Ce que l’homme perd par le contrat social, c’est sa liberté naturelle et un droit illimité à tout
ce qui le tente et qu’il peut atteindre ; ce qu’il gagne, c’est la liberté civile et la propriété de
tout ce qu’il possède. Pour ne pas se tromper dans ces compensations, il faut bien distinguer la
liberté naturelle qui n’a pour bornes que les forces de l’individu, de la liberté civile qui est
limitée par la volonté générale, et la possession qui n’est que l’effet de la force ou le droit du
premier occupant, de la propriété qui ne peut être fondée que sur un titre positif.
On pourrait sur ce qui précède ajouter à l’acquis de l’état civil la liberté morale, qui seule
rend l’homme vraiment maitre de lui ; car l’impulsion du seul appétit est esclavage, et
l’obéissance à la loi qu’on s’est prescrite est liberté.
Rousseau, Du contrat social, Livre
Ce pouvoir, issu de la société, mais qui veut se placer au-dessus d’elle et s’en dégage de plus
en plus, c’est l’État. […] L’État étant né du besoin de tenir en bride les antagonismes de
classe, mais étant né en même temps au milieu du conflit de ces classes, il est en général
l’État de la classe la plus puissante, de celle qui a la domination économique, laquelle, par son
moyen, devient aussi classe politiquement dominante et ainsi acquiert de nouveaux moyens
d’assujettir et d’exploiter la classe opprimée. C’est ainsi que l’État antique était avant tout
l’État des propriétaires d’esclaves pour tenir ceux-ci sous le joug, de même que l’État féodal
fut l’organe de la noblesse pour asservir les paysans serfs et vassaux, et que l’État
représentatif moderne sert d’instrument à l’exploitation du travail salarié par le capital. Par
exception cependant, il se produit des périodes où les classes en lutte sont si près de
s’équilibrer que le pouvoir de l’État acquiert, comme médiateur en apparence, une certaine
indépendance momentanée vis-à-vis de l’une et de l’autre ! […] L’État n’existe donc pas de
toute éternité.

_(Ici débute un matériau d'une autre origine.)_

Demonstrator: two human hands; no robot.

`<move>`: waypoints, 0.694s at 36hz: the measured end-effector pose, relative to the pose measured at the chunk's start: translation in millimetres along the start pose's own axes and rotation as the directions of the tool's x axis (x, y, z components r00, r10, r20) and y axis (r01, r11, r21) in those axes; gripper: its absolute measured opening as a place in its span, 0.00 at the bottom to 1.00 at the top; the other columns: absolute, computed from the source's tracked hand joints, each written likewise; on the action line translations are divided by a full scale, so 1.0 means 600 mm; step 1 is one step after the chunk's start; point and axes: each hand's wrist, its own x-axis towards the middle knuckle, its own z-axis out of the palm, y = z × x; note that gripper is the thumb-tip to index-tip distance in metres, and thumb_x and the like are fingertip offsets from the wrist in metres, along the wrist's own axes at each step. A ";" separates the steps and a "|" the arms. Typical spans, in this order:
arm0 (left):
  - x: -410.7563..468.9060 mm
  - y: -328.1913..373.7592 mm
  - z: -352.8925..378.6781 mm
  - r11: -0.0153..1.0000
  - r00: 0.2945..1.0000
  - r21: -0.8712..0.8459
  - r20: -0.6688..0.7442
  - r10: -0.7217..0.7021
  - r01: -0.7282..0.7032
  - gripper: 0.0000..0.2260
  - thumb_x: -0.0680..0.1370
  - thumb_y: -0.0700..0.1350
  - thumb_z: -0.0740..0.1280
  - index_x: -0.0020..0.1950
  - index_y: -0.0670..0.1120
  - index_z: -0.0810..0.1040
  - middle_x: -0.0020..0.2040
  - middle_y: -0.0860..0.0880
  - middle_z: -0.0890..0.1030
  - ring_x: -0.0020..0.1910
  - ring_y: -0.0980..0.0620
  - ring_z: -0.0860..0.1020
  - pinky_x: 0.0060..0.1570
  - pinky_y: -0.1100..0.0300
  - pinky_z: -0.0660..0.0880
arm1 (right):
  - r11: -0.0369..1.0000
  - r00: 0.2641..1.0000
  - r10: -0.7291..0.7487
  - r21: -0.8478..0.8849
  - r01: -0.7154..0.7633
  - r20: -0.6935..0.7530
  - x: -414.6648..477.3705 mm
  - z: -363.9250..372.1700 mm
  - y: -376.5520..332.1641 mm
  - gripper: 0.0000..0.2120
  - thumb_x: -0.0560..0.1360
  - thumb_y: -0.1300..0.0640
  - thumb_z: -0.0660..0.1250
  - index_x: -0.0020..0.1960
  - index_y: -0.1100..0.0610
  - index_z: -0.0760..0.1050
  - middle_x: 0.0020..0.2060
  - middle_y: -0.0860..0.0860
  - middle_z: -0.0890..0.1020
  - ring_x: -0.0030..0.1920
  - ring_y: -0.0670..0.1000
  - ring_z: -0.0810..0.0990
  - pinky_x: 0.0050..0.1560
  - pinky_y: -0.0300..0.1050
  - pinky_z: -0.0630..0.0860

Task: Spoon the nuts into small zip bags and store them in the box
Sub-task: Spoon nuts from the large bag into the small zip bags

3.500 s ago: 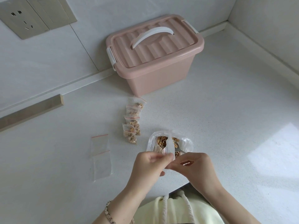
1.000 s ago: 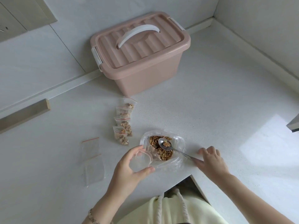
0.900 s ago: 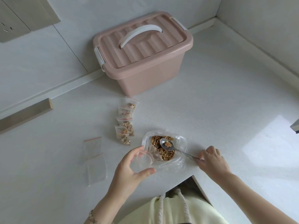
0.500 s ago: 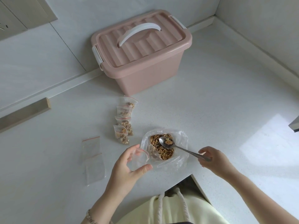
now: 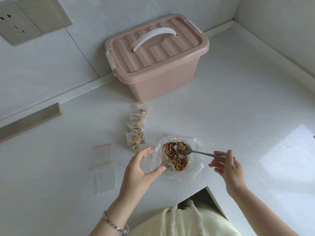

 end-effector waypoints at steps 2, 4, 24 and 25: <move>0.002 0.001 0.004 1.000 1.000 0.013 0.015 -0.005 0.004 0.24 0.65 0.49 0.76 0.55 0.64 0.69 0.56 0.61 0.76 0.58 0.67 0.70 0.50 0.84 0.59 | 1.000 1.000 -0.022 -0.006 0.022 0.009 -0.004 -0.008 -0.006 0.22 0.81 0.49 0.49 0.49 0.62 0.77 0.33 0.58 0.79 0.33 0.53 0.80 0.38 0.45 0.73; 0.005 0.002 0.010 1.000 1.000 0.024 0.027 0.003 -0.003 0.25 0.66 0.49 0.76 0.58 0.60 0.70 0.55 0.63 0.75 0.56 0.72 0.69 0.48 0.85 0.58 | 0.997 0.997 -0.076 -0.027 0.076 0.034 -0.012 -0.012 -0.018 0.22 0.81 0.49 0.49 0.47 0.62 0.77 0.31 0.57 0.79 0.32 0.51 0.80 0.38 0.46 0.72; 0.011 0.008 0.028 0.994 0.991 0.041 0.090 0.097 -0.101 0.25 0.67 0.47 0.76 0.61 0.52 0.72 0.54 0.65 0.73 0.54 0.78 0.66 0.51 0.83 0.59 | 0.407 0.561 -0.652 -0.390 0.826 0.510 -0.114 0.036 -0.128 0.22 0.78 0.39 0.51 0.44 0.51 0.78 0.36 0.35 0.77 0.33 0.32 0.74 0.35 0.21 0.65; 0.011 0.006 0.027 0.996 0.993 0.027 0.082 0.086 -0.089 0.24 0.67 0.46 0.76 0.60 0.53 0.73 0.54 0.65 0.73 0.55 0.78 0.67 0.51 0.82 0.60 | 0.396 0.552 -0.675 -0.391 0.831 0.490 -0.113 0.033 -0.128 0.21 0.78 0.40 0.51 0.44 0.51 0.78 0.36 0.37 0.78 0.33 0.32 0.74 0.35 0.21 0.65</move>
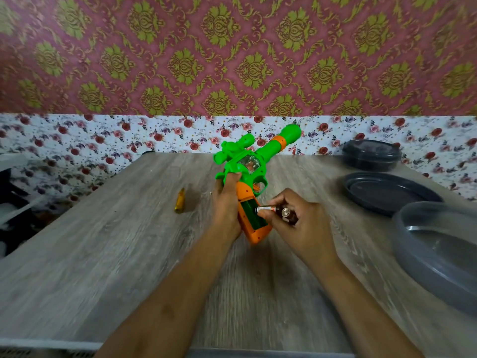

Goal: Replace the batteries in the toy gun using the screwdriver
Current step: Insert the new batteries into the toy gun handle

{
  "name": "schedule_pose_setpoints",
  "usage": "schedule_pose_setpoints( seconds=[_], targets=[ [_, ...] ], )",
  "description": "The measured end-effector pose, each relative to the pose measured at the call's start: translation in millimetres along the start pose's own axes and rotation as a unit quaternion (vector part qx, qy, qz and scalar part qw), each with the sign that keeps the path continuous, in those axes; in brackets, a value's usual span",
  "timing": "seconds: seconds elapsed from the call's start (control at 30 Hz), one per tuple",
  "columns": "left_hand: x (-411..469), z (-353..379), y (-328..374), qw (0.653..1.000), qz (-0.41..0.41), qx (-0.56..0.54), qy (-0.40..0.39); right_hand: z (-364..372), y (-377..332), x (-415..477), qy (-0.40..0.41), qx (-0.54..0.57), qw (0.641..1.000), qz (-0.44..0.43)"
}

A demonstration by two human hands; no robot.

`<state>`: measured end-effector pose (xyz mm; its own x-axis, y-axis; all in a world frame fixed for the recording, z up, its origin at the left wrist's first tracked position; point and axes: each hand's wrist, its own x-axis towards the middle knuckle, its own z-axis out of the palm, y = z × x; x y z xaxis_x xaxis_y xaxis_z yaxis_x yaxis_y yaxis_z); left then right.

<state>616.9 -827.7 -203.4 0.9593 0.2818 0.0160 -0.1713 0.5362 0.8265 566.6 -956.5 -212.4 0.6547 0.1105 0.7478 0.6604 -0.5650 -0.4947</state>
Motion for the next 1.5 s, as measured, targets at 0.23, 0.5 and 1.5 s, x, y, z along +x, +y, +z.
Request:
schedule_pose_setpoints(
  seconds=[0.23, 0.5, 1.5],
  targets=[
    [-6, 2, -2, 0.999, -0.018, -0.029, -0.033, 9, -7, -3, 0.002, -0.052, 0.999, -0.012],
    [-3, 1, -2, 0.999, -0.025, -0.045, -0.001, 4, -4, -1, -0.083, 0.029, 0.996, 0.011],
    [-5, 7, -13, 0.988, -0.118, -0.088, -0.045, -11, -8, 28, -0.24, 0.09, 0.923, 0.287]
  ],
)
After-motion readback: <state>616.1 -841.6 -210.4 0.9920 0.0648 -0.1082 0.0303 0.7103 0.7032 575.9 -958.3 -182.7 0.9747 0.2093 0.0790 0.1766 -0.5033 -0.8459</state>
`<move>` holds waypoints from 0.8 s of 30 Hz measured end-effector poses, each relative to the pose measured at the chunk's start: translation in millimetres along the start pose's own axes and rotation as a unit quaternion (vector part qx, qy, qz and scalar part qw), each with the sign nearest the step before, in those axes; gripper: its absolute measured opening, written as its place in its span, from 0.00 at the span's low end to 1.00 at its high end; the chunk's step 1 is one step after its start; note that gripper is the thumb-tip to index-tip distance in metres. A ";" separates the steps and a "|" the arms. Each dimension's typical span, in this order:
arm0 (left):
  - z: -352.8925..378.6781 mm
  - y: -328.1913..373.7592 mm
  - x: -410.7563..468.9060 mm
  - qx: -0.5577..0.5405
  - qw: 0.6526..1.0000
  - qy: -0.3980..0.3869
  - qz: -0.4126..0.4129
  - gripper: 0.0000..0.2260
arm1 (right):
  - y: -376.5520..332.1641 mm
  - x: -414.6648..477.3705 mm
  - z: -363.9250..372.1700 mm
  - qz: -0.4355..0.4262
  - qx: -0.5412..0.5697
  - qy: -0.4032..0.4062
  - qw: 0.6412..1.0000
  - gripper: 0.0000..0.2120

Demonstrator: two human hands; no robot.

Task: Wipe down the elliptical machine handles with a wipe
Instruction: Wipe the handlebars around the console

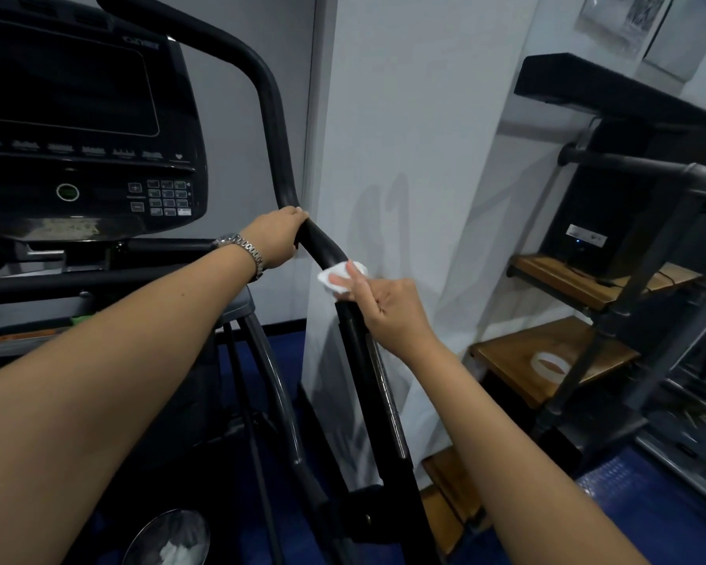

Il y a eu des sociétés qui se sont passées de lui, qui n’avaient aucune notion
d’État ni de pouvoirs de l’État. […] La société qui réorganisera la production sur les bases
d’une association libre et égalitaire des producteurs transportera toute la machine de l’État là
où sera dorénavant sa place : au musée des antiquités, à côté du rouet et de la hache de bronze.